Community engagement is essential to ensuring the sustainability of mini-grid projects and enabling communities to reap the full benefits of electrification, including improved livelihoods, health benefits, new employment opportunities, empowerment of women, and more. This strategy has also been tagged a high-priority concern by government members of the Low Emission Development Strategies (LEDS) Global Partnership’s Africa Mini-Grids Community of Practice (AMG-CoP). This case study builds on experiences shared by AMG-CoPmembers and further explores best practices for community engagement in the design and implementation of mini-grid projects. It draws particularly on recent activities in Nigeria and Sierra Leone.
Key messages
• Community engagement is key to ensuring mini-grid project sustainability and realizing the full socio-economic potential of rural electrification programs.

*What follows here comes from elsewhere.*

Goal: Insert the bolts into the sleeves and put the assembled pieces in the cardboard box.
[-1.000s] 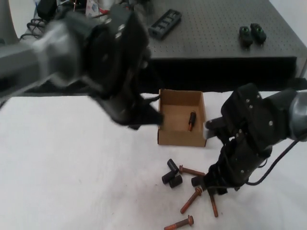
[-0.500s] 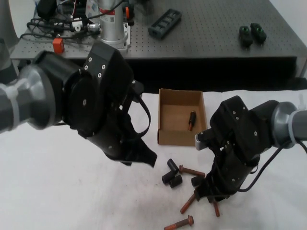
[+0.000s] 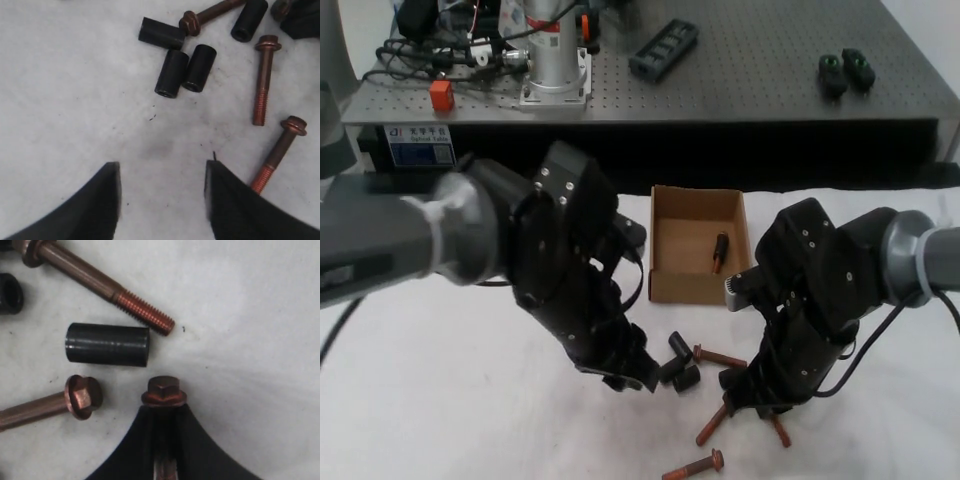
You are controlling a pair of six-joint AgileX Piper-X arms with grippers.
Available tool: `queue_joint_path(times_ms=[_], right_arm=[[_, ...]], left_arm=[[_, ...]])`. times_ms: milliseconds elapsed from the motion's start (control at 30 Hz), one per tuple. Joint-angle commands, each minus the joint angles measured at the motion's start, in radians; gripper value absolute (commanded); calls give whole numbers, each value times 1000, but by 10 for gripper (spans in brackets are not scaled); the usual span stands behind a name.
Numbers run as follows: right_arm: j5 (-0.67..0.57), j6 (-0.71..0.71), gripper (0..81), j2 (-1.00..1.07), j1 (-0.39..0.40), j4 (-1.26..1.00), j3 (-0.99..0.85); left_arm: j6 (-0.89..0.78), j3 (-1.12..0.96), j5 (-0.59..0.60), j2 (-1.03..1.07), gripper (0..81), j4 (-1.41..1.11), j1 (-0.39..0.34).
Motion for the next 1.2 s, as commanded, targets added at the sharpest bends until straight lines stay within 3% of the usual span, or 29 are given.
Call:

• Governments across Sub-Saharan Africa are exploring ways to incorporate community engagement activities into their programs—effectively learning by doing.
• The experiences from Nigeria and Sierra Leone offer useful lessons for designing and implementating community-engagement programs and activities.
• Multi-stakeholder partnerships and inclusive approaches form the basis of effective implementation; gender mainstreaming should be considered a crucial component.
• Past community engagement programs have been successful, but continuous community engagement activities through long-term engagement programs are needed to fully capture the long-term development benefits of mini-grid electrification.